-- 1Q cash earnings hit record A$1.45 billion
-- Net profit drops 21%
-- Sour debt charges down 10%
(Adds CEO remarks in third paragraph, analysis of result from
fourth.)
By Caroline Henshaw
SYDNEY--National Australia Bank Ltd. (NAB.AU) reported record
cash earnings in the first quarter of its fiscal year on higher
revenue from its business and wholesale-banking divisions and lower
bad-debt charges at its troubled U.K. units.
Unaudited cash earnings, a measure closely watched by analysts,
rose to 1.45 billion Australian dollars (US$1.5 billion) in the
three months to Dec. 31, up from A$1.40 billion a year ago and
A$1.21 billion in the previous quarter. NAB said cash earnings were
up 4% compared with the quarterly average of the September 2012
half year.
"This is a pleasing result, especially given operating
conditions remain challenging both in Australia and the U.K.," said
Chief Executive Cameron Clyne in a stock exchange filing.
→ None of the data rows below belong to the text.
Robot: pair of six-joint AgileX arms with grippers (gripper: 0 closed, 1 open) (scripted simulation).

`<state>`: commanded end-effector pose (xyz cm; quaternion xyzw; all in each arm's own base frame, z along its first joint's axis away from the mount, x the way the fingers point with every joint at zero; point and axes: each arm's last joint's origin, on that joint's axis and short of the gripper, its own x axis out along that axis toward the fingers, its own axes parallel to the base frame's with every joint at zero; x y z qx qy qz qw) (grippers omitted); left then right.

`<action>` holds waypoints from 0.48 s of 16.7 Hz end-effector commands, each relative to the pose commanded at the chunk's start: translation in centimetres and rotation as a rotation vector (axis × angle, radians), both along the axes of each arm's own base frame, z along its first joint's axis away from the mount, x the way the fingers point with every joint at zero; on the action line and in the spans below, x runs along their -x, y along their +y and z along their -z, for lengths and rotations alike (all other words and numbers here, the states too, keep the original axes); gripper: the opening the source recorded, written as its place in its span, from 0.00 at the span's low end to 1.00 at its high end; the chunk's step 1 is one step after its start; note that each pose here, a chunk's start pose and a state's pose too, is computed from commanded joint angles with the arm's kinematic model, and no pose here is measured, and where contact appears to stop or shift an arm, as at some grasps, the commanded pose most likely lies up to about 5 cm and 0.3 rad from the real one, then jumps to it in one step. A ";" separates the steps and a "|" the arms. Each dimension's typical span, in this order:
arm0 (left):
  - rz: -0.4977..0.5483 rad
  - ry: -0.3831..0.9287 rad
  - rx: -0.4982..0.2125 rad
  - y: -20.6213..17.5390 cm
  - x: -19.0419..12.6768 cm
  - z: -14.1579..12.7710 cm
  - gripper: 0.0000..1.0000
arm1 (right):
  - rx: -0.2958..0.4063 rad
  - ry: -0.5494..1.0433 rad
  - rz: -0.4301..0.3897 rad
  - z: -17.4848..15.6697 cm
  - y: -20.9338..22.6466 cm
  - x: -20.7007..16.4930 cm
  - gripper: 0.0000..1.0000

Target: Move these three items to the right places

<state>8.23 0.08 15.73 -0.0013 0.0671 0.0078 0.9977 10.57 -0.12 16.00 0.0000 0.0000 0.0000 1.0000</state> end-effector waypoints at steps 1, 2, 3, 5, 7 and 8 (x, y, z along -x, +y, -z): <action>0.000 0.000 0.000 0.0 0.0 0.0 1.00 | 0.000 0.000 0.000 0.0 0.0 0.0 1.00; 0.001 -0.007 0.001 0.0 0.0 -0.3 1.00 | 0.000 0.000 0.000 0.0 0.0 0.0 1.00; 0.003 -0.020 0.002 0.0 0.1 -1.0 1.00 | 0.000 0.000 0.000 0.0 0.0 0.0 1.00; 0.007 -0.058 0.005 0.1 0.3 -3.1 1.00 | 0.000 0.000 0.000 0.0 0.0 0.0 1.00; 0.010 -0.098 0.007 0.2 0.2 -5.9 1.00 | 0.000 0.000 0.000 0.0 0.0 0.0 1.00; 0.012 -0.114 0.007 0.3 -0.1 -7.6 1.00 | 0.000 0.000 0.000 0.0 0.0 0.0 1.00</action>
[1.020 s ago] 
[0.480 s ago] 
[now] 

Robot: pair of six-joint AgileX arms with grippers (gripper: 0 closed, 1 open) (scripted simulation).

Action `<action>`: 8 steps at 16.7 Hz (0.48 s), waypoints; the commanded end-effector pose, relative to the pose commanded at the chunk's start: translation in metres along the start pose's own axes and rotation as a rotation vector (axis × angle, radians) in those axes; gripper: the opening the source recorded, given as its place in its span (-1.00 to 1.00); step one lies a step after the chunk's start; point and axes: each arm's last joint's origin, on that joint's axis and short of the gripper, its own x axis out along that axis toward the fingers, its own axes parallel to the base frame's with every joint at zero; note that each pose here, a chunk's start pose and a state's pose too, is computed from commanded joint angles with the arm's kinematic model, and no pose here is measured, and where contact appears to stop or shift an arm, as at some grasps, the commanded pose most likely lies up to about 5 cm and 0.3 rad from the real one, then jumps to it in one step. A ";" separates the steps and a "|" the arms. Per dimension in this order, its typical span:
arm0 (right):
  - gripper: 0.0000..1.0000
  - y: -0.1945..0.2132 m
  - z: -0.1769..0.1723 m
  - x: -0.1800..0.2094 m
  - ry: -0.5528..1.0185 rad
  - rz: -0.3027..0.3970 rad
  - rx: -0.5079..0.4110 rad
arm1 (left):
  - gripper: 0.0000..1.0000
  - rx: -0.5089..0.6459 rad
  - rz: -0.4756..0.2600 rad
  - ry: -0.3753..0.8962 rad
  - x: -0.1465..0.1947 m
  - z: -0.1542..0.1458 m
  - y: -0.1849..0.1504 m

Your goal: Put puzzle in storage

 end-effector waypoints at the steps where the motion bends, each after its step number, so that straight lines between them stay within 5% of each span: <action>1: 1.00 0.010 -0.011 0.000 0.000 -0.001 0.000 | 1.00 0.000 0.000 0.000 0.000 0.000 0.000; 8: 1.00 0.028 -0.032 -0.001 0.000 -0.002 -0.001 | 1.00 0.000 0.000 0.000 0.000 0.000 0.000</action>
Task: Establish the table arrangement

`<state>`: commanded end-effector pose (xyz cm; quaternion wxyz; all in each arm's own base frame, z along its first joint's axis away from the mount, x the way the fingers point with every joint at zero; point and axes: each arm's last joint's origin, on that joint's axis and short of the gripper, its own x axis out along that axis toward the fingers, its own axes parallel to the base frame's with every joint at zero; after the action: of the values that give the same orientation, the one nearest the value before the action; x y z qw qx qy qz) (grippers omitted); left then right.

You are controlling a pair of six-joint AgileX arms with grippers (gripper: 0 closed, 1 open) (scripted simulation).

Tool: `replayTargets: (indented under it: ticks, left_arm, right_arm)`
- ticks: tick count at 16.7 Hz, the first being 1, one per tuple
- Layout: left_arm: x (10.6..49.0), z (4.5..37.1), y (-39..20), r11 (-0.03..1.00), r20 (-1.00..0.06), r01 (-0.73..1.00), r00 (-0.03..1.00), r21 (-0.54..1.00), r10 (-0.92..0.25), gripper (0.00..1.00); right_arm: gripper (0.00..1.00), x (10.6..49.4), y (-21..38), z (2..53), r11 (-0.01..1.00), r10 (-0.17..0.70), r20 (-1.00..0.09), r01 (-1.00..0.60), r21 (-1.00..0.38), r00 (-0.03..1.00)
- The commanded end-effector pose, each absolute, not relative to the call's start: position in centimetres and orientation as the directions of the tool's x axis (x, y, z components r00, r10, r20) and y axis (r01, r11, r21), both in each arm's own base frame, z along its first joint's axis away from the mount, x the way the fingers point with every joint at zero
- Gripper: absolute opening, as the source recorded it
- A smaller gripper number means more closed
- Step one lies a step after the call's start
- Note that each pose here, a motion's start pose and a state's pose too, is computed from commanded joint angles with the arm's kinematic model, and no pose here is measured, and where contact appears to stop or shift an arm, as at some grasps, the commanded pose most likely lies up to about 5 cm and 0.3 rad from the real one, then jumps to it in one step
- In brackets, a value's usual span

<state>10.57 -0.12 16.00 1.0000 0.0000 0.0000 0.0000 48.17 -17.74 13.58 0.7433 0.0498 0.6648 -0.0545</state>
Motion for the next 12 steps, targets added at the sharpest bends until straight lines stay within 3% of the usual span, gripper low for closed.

However, net profit in the quarter slumped by more than a fifth
to A$1.26 billion from A$1.6 billion a year ago after a drop in the
value of derivatives used to manage risk. NAB booked a A$375
million pre-tax loss from such instruments in the 2012 financial
year.
Revenue at Australia's fourth-largest lender increased 3% on
better sales at its wholesale division and improved customer
margins, which are worked out according to an assortment of
criteria, including lending margins, deposits, liquidity costs and
liability mix.
The result was helped by NAB holding back on passing on the full
extent of steep central bank interest-rate cuts over the past year.
The Reserve Bank of Australia, or RBA, last year reduced rates to
3%, the lowest level since the aftermath of the global financial
crisis, in an effort to boost sectors of Australia's economy
hardest hit by a slowdown.
Much of the cash earnings rise was driven by a stronger
performance at NAB's business-banking division, the largest in the
country accounting for about a quarter of the nation's commercial
lending market.
Bad business-loan charges, an area Mr. Clyne has singled out as
challenging, declined in the period, while earnings in the division
business-banking division as a whole were boosted by higher margins
as the bank repriced commercial loans.
Overall, NAB said bad and doubtful debts fell 10% from a year
earlier to A$554 million in the quarter.
Macquarie analysts said the result was "much stronger" than its
own A$1.3 billion cash earnings forecast, citing an estimated 10
basis points of repricing of mortgage and business loans, and
better-than-expected falls in bad-debt charges.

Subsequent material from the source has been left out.